[P4] any performance data on your P4ELTE/p4c compiler for DPDK ?

Tue Aug 2 15:55:27 CEST 2016

Hi Luigi,

Sorry for the delay; I was out of office for a few days.

First of all, I have to point that our compiler only reuses the P4 
front-end called HLIR and the back-end has fully been reimplemented. In 
our case the idea was to support multiple architectures, resulting in a 
core compiler that uses a Hardware Abstraction Library to be implemented 
for the given targets.
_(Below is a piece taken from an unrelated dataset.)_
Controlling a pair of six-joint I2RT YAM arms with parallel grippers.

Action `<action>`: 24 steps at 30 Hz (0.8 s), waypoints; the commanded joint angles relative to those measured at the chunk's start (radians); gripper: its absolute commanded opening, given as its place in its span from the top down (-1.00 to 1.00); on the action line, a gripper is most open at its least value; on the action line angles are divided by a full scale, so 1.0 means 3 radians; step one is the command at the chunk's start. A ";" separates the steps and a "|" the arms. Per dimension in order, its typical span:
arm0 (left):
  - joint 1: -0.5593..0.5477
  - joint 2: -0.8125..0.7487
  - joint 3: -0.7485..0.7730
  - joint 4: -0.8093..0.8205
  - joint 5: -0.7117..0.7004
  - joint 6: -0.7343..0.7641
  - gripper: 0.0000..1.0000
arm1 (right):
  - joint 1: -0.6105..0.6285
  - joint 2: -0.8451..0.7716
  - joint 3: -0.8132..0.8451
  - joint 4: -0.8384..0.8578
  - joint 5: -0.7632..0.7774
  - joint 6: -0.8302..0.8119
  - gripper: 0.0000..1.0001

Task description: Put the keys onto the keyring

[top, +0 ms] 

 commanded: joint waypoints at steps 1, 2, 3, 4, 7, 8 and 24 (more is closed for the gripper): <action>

HAL for DPDK is released with our compiler (see 
github) and for Freescale NPU is under development.

The first measurements with Intel NICs show 13.04 and 10.10 MPPS for L2 
and L3 examples on a single core setup with few entries in the tables. 
For L2, we also have some preliminary scalability measurements in 
another setup with 200 entries in tables smac and dmac; 17.5 MPPS with 2 
cores, 27.8 MPPS with 4 cores 33.4 MPPS with 16 cores (It seems to be 
the hw bottleneck (Mellanox ConnectX-4); actually it was measured this 
morning). More comprehensive experiments will be available soon.

So this is where we are now. Next steps are to extend the coverage of P4 
features, e.g. registers, packet re-circulation, etc.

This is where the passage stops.